Gardening while Burma generals fiddle

  • 21 May 2008
Lush fleshy fronds rise up on all sides. Spiky foliage towers like a cliff. Large flying creatures dip and buzz aggressively. Magpies probing past stems and trunks look like giant black and white hens as they irritably scuff and scrape. And the sky seems impossibly high ...

Well, everything's relative. The reason for these strange perspectives was not that I had somehow got lost in the Amazon jungle but that I was lying flat out on the chunky earth with my face inches from the busy ants and being dive-bombed by patrolling bees.

From that position, everything — encircling plants, bushes, clumps — looked somehow bigger and threatening.

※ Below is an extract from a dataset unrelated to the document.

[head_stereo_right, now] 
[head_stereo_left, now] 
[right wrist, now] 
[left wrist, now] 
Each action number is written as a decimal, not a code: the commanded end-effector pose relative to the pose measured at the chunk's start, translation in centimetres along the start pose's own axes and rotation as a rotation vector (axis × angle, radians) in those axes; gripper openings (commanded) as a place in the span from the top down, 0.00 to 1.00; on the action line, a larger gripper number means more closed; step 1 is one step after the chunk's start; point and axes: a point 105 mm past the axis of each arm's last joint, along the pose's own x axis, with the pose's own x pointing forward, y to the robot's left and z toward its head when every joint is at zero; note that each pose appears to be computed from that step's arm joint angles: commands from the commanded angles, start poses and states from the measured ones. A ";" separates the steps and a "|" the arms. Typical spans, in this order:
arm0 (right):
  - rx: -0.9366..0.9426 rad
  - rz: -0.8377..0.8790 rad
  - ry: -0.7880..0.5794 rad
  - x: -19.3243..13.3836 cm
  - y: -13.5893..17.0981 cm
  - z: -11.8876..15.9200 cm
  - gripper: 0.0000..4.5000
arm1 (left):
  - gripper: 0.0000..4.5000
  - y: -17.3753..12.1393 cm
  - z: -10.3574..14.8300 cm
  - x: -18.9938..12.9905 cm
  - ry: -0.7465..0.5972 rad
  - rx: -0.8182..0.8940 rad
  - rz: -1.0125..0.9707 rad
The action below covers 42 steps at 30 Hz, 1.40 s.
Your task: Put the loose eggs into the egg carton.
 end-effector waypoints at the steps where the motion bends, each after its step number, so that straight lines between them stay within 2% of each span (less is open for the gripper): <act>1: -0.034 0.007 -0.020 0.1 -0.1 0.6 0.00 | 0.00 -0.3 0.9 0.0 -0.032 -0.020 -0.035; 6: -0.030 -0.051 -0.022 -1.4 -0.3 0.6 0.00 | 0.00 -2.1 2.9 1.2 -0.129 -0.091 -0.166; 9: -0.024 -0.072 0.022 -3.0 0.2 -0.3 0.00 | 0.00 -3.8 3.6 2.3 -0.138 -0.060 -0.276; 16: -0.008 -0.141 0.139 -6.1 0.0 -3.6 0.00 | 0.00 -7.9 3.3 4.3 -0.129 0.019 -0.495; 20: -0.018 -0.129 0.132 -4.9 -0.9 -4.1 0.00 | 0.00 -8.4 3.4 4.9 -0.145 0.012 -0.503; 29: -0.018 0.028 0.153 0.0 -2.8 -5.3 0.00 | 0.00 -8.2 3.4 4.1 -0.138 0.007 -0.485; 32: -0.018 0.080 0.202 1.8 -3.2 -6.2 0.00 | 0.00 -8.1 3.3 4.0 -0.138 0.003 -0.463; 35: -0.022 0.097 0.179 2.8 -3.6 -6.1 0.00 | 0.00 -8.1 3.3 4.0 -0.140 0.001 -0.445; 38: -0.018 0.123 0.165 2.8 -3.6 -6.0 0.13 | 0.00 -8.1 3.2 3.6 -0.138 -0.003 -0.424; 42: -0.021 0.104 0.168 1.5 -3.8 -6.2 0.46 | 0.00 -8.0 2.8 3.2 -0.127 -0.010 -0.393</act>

It must be hell being a mouse: no wonder they're always darting and cowering. The world down there at ground level bristles with danger. Everything seems immense — taller, bulking larger than you — except the ants, but even they, so close, are other-worldly, with their articulated bodies and determined, stoic pathfinding — as if they're onto something you ought to know about but never will.

The reason for my earth-bound posture was that I was tracing a string of wiry weed that had led me further and further until, stretched out beneath waving fronds and dipping branches I was looking it in the eye, so to speak, as it wound in and under some tall Cymbopogon ambiguus or, as we earthbound grovellers have come to know it, lemon grass.

Why was I submitting myself to these indignities? Because I was preparing the ground for 50 lemon-scented verbenas — Aloysia Citriodora. Not to be confused with the 135 lemon-scented gums — Corymbia Citriodora — that we nursed painfully through the drought losing only ten which I was about to replace as soon as I emerged from the garden's unfathomable depths.

The decision to embark on this citric extravaganza had been unanimous, formally taken and ratified at a domestic conclave (now comprising, after numbers of defections under the 'emptying nest' protocol, two members of whom only those with an extra X chromosome have the vote).

Lying flat out on the burgeoning, warmish earth, enveloped by the sounds and circumstances, the rough diplomacies and sharp interventions of the sub-arboreal world, the understorey of tangles and shades, it's easy to wander in the mind, to flit from flower to flower of thought like the bees before your eyes among the physical blooms.